Is there any company out there that is offering a valve cover upgrade for the 2.5L engine RIGHT NOW?


----------



## mk racer (Jun 28, 2007)

seamless has several different styles out already.


----------



## mk racer (Jun 28, 2007)

i even got you the link
http://forums.vwvortex.com/zerothread?id=4162859


----------



## angrybunny (Apr 29, 2008)

*Re: (mk racer)*

awesome, thanks! http://****************.com/smile/emthup.gif


----------



## darkk (Jun 22, 2006)

*Re: 2.5L Valve cover (angrybunny)*


_Quote, originally posted by *angrybunny* »_Is there any company out there that is offering a valve cover upgrade for the 2.5L engine RIGHT NOW?

just keep in mind that you will have to buy or make an aftermarket catch can system. the 2.5L PCV system is part of the original plastic valve cover and it does not come off. as of today, 42DD is the only company offering a can setup and it is universal and will require a little "adjusting" to fit. if you want a nice looking sanitary install,you will spend roughly $200 to $300 for the catch can system...








http://www.42draftdesigns.com/....html




_Modified by darkk at 6:56 AM 8-1-2009_


----------



## angrybunny (Apr 29, 2008)

*Re: 2.5L Valve cover (darkk)*

yea, im finding that out now and im really turned off to the mod. i dont understand why the company that makes the valve cover wouldnt design a PCV system. i dont like the fact that i would have to drain the catch can every 500-700 miles. http://****************.com/smile/emthdown.gif


----------



## C Dubbin (Jul 7, 2008)

*** that ill wait i amost just ordered the valve cover today..


----------



## angrybunny (Apr 29, 2008)

*Re: (C Dubbin)*


_Quote, originally posted by *C Dubbin* »_*** that ill wait i amost just ordered the valve cover today..

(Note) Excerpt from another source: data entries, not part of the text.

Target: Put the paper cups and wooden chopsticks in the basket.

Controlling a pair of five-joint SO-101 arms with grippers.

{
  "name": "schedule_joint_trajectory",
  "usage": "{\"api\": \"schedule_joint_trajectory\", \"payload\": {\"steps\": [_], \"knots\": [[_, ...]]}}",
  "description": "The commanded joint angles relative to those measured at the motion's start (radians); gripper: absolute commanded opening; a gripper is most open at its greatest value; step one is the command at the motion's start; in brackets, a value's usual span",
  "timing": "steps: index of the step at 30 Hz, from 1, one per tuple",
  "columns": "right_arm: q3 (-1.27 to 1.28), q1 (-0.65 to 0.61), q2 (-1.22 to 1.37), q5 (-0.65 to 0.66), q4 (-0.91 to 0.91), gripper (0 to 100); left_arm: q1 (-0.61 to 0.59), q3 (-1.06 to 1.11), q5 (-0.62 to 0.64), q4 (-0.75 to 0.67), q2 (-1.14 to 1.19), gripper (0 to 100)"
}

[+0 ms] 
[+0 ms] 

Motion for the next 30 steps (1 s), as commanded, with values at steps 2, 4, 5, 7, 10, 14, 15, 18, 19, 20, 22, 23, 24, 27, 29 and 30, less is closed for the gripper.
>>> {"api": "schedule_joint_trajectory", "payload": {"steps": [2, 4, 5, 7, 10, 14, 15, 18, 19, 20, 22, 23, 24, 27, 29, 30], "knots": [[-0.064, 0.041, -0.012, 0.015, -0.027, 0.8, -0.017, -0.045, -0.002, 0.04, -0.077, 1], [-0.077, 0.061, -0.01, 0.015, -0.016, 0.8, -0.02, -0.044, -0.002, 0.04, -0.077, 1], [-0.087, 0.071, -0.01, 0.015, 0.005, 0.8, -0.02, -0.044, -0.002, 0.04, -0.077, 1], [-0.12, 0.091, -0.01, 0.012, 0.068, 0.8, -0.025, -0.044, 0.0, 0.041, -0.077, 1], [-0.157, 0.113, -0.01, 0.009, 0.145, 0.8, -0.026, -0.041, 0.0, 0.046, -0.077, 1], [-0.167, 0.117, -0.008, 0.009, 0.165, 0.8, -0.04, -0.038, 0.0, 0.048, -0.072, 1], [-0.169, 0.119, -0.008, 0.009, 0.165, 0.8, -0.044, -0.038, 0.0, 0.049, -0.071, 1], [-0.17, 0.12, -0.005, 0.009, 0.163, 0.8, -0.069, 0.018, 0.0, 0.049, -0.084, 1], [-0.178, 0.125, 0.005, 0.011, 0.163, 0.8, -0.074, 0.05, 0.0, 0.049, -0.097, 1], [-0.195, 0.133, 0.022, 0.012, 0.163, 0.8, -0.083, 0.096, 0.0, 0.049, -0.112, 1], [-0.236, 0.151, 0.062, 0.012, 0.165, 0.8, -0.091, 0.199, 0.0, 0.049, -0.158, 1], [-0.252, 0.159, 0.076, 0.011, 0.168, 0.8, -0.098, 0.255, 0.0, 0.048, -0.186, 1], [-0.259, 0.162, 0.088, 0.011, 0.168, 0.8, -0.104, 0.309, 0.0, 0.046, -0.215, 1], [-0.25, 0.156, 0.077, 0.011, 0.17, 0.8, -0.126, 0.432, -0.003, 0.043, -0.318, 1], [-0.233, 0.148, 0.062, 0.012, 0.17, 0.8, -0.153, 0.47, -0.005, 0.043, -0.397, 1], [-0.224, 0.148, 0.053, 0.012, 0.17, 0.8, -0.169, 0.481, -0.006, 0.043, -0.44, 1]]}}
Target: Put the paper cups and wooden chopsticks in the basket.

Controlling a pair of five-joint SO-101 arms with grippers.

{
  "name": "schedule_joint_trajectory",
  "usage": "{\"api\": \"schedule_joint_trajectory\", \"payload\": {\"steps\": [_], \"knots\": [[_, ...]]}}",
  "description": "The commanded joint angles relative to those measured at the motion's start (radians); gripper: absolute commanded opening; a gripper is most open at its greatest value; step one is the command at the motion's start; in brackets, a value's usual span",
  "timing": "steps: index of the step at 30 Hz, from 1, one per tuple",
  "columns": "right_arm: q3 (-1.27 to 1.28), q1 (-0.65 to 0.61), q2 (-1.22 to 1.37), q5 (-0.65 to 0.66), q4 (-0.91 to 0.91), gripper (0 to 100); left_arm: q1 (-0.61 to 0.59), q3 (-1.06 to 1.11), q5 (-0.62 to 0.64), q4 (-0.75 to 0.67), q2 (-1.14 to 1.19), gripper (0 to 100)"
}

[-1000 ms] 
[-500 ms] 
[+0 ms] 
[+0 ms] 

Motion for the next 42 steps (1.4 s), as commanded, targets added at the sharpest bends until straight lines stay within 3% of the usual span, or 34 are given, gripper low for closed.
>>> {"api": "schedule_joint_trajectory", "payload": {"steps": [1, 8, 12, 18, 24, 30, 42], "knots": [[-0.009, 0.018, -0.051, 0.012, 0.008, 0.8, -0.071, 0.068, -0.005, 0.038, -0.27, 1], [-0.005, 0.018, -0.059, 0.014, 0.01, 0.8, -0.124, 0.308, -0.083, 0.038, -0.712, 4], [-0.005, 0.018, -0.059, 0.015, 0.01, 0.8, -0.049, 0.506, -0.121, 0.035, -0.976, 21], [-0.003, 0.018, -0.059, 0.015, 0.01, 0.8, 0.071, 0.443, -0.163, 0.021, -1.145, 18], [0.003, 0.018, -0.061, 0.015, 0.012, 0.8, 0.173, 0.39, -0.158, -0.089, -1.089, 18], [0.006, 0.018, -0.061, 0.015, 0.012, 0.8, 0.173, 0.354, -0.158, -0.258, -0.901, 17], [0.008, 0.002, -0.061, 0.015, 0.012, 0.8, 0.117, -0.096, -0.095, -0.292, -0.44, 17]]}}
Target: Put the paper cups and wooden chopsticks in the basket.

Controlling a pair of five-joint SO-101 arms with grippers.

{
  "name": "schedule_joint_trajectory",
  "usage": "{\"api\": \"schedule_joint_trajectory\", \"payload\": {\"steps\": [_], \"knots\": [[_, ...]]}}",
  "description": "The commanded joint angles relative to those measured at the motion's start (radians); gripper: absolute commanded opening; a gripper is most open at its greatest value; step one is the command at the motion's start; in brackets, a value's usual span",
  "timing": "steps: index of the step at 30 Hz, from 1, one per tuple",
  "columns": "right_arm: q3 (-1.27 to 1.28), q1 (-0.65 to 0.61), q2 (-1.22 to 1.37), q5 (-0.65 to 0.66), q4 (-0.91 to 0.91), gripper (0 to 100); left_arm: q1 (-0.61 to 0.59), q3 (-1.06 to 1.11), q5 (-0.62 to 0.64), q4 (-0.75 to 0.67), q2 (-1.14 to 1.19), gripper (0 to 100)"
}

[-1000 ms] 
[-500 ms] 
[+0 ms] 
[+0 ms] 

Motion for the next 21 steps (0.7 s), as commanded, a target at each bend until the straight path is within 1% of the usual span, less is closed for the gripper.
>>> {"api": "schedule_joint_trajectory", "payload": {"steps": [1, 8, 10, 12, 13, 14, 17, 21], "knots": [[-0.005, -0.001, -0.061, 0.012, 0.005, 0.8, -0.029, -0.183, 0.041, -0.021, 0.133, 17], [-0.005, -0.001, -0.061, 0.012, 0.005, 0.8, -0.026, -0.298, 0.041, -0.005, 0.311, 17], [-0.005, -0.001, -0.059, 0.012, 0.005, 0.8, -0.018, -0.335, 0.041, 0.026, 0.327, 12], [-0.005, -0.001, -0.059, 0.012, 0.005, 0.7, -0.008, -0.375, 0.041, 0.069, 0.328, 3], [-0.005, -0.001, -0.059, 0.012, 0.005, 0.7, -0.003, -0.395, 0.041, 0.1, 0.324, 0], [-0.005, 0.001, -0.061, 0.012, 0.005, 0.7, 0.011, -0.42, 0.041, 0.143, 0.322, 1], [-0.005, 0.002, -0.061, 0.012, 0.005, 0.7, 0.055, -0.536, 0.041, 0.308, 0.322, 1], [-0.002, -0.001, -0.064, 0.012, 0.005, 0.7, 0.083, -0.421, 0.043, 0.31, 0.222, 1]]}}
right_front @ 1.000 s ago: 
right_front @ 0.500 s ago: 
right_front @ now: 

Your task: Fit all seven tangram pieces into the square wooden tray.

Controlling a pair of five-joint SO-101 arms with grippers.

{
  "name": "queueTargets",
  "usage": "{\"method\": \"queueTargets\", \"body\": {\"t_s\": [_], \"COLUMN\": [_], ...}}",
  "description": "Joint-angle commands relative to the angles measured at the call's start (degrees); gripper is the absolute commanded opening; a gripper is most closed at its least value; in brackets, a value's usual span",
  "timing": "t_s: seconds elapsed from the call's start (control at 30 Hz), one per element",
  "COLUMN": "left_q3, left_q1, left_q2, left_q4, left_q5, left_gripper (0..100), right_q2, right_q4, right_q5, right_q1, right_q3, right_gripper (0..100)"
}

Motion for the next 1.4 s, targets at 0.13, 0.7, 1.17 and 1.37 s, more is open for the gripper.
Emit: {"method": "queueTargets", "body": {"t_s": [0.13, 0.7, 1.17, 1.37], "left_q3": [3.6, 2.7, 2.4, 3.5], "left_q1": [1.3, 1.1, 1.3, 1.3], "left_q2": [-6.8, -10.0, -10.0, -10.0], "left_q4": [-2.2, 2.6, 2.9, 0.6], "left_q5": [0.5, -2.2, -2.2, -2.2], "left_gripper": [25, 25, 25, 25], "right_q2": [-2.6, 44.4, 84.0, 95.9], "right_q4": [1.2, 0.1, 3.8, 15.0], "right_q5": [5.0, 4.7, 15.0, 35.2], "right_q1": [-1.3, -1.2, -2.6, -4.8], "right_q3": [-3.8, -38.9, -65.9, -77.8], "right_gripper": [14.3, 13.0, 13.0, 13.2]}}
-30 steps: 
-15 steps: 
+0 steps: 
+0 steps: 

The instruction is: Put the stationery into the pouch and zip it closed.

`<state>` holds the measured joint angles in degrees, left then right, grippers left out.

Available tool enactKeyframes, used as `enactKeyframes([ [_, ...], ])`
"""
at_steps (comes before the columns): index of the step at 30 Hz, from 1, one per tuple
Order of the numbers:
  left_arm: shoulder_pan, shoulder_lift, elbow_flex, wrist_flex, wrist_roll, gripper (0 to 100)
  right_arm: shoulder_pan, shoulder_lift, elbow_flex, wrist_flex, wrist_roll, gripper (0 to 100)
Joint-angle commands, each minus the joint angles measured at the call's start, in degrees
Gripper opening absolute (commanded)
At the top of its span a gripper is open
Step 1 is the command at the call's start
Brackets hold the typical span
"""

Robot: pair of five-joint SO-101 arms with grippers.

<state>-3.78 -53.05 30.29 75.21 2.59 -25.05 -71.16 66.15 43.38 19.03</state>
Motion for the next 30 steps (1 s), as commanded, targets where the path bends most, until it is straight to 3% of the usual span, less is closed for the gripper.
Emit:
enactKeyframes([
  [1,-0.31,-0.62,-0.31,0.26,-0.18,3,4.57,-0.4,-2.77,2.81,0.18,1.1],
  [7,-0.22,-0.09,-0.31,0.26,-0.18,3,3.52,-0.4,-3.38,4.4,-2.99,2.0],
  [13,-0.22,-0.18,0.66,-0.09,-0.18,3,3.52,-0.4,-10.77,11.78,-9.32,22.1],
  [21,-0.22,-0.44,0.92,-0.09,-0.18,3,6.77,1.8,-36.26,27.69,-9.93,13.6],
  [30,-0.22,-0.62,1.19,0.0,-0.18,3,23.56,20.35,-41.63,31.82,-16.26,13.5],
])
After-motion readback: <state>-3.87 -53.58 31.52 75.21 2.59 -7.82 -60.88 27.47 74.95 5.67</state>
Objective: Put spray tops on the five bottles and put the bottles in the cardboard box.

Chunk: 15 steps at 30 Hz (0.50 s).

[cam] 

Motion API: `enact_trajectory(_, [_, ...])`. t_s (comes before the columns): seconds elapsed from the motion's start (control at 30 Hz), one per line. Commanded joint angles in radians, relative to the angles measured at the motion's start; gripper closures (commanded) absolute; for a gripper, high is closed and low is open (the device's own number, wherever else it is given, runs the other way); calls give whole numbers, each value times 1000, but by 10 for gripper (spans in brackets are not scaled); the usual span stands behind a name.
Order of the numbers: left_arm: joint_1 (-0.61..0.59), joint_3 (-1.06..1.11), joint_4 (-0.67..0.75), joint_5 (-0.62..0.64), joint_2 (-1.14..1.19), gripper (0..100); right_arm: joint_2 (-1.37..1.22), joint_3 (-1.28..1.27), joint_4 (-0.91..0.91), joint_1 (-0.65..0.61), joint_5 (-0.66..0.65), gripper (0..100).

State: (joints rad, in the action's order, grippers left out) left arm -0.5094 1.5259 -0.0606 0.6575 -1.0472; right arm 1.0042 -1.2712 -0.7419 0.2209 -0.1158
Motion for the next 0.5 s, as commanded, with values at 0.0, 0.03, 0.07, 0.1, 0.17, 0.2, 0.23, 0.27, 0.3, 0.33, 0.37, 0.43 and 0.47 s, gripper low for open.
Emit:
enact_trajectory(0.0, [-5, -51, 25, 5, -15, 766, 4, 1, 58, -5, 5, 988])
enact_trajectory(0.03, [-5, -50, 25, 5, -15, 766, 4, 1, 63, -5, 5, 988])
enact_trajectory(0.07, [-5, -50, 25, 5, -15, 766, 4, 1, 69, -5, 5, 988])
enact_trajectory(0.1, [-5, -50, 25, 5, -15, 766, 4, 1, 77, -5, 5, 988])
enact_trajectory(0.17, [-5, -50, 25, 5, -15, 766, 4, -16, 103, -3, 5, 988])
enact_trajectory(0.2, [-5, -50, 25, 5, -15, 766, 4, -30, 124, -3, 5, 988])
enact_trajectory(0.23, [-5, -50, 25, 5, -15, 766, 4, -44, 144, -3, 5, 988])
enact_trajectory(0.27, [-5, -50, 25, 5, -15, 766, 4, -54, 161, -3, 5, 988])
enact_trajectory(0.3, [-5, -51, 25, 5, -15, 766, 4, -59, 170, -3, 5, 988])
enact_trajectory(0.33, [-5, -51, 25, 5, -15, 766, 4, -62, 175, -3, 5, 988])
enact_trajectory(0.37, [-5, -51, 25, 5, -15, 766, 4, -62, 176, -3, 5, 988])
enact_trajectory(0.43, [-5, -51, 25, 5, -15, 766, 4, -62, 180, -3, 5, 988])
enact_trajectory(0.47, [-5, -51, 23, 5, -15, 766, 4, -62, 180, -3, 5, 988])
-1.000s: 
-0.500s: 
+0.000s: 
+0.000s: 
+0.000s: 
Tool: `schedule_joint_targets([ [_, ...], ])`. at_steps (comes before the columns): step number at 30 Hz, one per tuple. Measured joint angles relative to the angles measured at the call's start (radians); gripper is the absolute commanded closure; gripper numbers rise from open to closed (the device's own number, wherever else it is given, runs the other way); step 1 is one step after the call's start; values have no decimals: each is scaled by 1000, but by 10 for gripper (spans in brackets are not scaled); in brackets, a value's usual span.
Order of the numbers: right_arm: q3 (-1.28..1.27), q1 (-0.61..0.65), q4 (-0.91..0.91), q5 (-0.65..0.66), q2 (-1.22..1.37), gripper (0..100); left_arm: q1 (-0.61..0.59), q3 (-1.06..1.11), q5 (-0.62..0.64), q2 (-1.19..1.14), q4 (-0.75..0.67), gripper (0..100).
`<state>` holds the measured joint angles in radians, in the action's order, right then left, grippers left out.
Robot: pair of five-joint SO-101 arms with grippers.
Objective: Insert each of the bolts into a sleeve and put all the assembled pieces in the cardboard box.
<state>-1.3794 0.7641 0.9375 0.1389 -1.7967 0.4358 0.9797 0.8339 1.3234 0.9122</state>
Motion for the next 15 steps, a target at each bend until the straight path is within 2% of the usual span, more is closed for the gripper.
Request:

yea, like i said, i was all set to order one, then i found out how much of a f*ckshow it would be to get everything setup







, and i decided against it.


----------



## BlackRabbit2point5 (Sep 6, 2007)

when the eurojet catchcan comes out I might be even more tempted


----------



## darkk (Jun 22, 2006)

*Re: (BlackRabbit2point5)*


_Quote, originally posted by *BlackRabbit2point5* »_when the eurojet catchcan comes out I might be even more tempted

I was one of the first to purchase an aftermarket aluminum valve cover afaik. I have been diligently awaiting for a nice "aftermarket" catch can to become available.I have seen several "coming out designs". I am just waiting and seeing what comes out,but so far only 42DD has anything ready and available for sale...
http://www.42draftdesigns.com/....html


----------